Indian auxiliaries, also known in the sources as indios amigos (lit. 'friendly Indians'), were those Indigenous peoples of the Americas who allied with Spain and fought alongside the conquistadors during the Spanish colonization of the Americas. These auxiliaries acted as guides, translators, soldiers, explorers and porters, often outnumbering peninsular Spaniards by enormous degrees in their military formations. During the Spanish conquest of the Inca Empire, Indigenous assistants were referred to by the Indigenous word of yanakuna.

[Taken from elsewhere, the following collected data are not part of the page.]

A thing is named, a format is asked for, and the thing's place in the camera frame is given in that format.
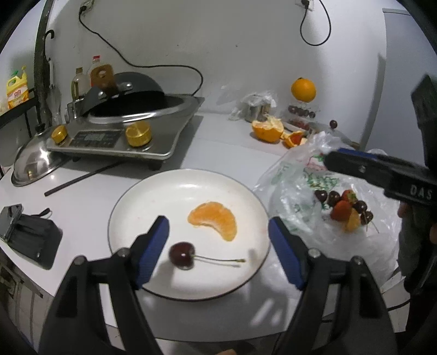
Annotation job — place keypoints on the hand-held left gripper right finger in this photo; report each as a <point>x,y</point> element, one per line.
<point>283,249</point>

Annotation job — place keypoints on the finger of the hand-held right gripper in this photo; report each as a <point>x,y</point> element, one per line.
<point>365,154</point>
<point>362,167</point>

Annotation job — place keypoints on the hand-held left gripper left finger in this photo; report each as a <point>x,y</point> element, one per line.
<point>153,249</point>

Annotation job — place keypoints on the white round plate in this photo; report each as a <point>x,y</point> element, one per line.
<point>211,191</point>

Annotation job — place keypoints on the steel saucepan lid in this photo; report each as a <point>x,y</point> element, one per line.
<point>333,123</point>

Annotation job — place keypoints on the clear printed plastic bag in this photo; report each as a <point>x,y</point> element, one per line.
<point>297,204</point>

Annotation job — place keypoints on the small orange chunk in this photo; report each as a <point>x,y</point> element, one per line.
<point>353,222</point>

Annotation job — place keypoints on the peeled orange segment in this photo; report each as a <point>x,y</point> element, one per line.
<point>218,216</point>

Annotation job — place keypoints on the orange peel piece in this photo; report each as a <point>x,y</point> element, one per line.
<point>294,139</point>

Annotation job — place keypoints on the clear container of cherries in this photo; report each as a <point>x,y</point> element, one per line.
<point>302,112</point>

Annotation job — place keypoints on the whole orange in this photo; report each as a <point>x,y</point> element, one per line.
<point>303,89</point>

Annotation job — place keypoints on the half peeled orange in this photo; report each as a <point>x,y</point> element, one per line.
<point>268,131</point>

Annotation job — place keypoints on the thin black stick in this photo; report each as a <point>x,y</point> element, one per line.
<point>78,179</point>

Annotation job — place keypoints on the stainless steel induction cooker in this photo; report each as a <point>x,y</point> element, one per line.
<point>164,136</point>

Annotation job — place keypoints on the metal cup in plastic bag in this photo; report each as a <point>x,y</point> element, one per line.
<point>256,104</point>

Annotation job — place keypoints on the black pouch with phone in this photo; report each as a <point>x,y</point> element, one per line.
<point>30,239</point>

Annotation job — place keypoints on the black wok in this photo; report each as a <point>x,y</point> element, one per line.
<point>136,105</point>

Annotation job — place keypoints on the stainless steel pot lid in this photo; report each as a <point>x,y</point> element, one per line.
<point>37,160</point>

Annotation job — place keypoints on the black dome wok cover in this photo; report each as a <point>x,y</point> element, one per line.
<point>140,82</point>

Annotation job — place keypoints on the clear oil bottle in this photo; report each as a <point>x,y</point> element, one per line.
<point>80,85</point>

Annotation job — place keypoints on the red capped sauce bottle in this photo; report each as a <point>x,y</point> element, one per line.
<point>95,68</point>

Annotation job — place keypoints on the yellow detergent bottle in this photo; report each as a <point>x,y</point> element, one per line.
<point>17,90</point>

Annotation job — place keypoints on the dark vertical pipe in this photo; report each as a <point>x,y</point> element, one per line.
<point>42,68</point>

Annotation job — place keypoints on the white wall socket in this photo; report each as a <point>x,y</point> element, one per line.
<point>305,3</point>
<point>87,4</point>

Indian auxiliaries continued to be used by the Spanish to maintain control over their colonies in the Americas; frequently stationed on the frontier, they were often used to suppress anti-colonial revolts such as Arauco War. Their important role in achieving the conquests of Spain gave birth to a modern Spanish-speaking idiom, la conquista la hicieron los indios ("the Indians did the conquest").

== History ==
The formations of auxiliary Indians arose commonly from alliances established by the Spaniards, exploiting ethnic and tribal antagonisms that they found during their occupation of the territory they were attempting to conquer. Vasco Núñez de Balboa and Hernán Cortés were among the first captains to strengthen their columns with these natives.

===Mexico===

During Hernán Cortés' campaign against the Aztecs from 1519 to 1521, he supplemented his meagre force of Spanish soldiers (numbering some 1,300) with hundreds of thousands of native auxiliaries, from various states such as Tlaxcala, Texcoco and Cholula. They were commanded by Chichimecatecuhtli and Ixtlilxochitl II from their respective factions.

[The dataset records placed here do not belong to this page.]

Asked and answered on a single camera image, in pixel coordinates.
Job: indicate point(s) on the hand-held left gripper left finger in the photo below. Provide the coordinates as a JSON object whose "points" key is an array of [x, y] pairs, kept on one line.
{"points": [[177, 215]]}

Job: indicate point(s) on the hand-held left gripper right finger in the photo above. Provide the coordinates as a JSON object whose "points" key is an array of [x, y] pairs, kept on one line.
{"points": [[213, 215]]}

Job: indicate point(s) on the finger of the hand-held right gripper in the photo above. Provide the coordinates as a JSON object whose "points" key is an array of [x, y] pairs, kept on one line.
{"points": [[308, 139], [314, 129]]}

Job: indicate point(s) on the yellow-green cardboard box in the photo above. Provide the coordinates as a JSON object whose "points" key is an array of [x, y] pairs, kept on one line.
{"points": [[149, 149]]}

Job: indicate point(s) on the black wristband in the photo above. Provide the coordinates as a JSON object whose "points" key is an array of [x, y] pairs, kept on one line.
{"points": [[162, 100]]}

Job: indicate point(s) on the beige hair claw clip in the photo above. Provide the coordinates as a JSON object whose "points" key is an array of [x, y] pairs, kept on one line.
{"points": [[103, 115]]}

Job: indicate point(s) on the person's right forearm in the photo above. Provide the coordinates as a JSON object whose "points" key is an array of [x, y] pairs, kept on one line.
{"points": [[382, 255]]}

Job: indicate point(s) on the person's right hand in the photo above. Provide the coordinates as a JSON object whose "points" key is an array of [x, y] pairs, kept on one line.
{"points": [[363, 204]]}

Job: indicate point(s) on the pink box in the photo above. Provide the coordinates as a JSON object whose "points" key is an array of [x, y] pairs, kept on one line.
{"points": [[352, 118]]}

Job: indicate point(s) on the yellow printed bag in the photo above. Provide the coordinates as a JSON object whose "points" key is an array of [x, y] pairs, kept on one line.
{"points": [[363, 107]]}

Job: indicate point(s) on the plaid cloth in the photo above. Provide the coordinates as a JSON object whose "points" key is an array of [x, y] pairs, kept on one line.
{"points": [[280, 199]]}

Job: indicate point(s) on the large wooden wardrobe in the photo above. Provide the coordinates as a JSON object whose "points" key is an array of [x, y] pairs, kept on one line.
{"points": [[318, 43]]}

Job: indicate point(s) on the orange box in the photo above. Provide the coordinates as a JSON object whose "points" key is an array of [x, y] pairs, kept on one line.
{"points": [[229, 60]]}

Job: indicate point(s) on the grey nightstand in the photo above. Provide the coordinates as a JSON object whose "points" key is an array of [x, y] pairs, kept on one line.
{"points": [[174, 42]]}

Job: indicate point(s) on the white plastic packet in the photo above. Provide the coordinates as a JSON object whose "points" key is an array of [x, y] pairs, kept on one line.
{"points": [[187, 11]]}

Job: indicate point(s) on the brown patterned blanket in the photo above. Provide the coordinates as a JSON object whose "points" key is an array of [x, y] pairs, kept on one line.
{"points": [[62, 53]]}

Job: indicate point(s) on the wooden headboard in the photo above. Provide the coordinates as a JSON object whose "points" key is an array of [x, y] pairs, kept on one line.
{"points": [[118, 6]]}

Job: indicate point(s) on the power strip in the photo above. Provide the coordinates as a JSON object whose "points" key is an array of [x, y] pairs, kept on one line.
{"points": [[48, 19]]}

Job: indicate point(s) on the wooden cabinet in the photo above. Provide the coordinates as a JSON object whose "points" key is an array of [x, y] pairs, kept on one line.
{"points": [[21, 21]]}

During the final siege of the Aztec capital city of Tenochtitlan, Cortés, according to the account of one of his soldiers, Bernal Díaz del Castillo, had some 200,000 Tlaxcalan and other native auxiliaries, while the Aztec warriors drawn from the numerous cities surrounding Lake Xochimilco in the Valley of Mexico numbered more than 300,000.

===Guatemala===

The expedition of Pedro de Alvarado to Guatemala was composed of 480 Spaniards and thousands of auxiliary Indians from Tlaxcala, Cholula and other cities in central Mexico. In Guatemala the Spanish routinely fielded Indigenous allies; at first these were Nahua brought from the recently conquered Mexico, later they also included Maya. It is estimated that for every Spaniard on the field of battle, there were at least 10 native auxiliaries. Sometimes there were as many as 30 Indigenous warriors for every Spaniard, and it was the participation of these Mesoamerican allies that was particularly decisive. Some newly conquered Maya groups remained loyal to the Spanish once they had submitted to the conquest, such as the Tz'utujil and the K'iche' of Quetzaltenango, and provided them with warriors to assist further conquest.

In 1524, fresh from his victory over the Tz'utujil, Pedro de Alvarado led his army against the non-Maya Xinca of the Guatemalan Pacific lowlands. At this point Alvarado's force consisted of 250 Spanish infantry accompanied by 6,000 Indigenous allies, mostly Kaqchikel and Cholutec.

The Mam fortress of Zaculeu was attacked by Gonzalo de Alvarado y Contreras, brother of Pedro de Alvarado, in 1525, with 40 Spanish cavalry and 80 Spanish infantry, and some 2,000 Mexican and K'iche' allies. When the Spanish besieged the Ixil city of Nebaj in 1530, their Indigenous allies managed to scale the walls, penetrate the stronghold and set it on fire. Many defending Ixil warriors withdrew to fight the fire, which allowed the Spanish to storm the entrance and break the defences.

===Peru and Chile===

- During the siege of Cuzco, Francisco Pizarro had 200 Spaniards and 30,000 native Chankas, Huancas, Cañaris and Chachapoyas. The native contingents were commanded by chieftains Chilche and Vilchumlay, among others.
- The column of Diego de Almagro, who went into Chile, had 500 Spaniards, 100 African slaves and about 10,000 auxiliary Indians.
- In the case of the conquest of Chile by Pedro de Valdivia, the original group who left Cuzco included 11 Spaniards and 1,000 auxiliary Indians.

===Philippines===

- Indian auxiliaries were deployed during the Spanish conquest of the Philippines, including Tlaxcalan troops. Tlaxcalans also settled in the Philippines and mixed with the Tagalog indigenous society.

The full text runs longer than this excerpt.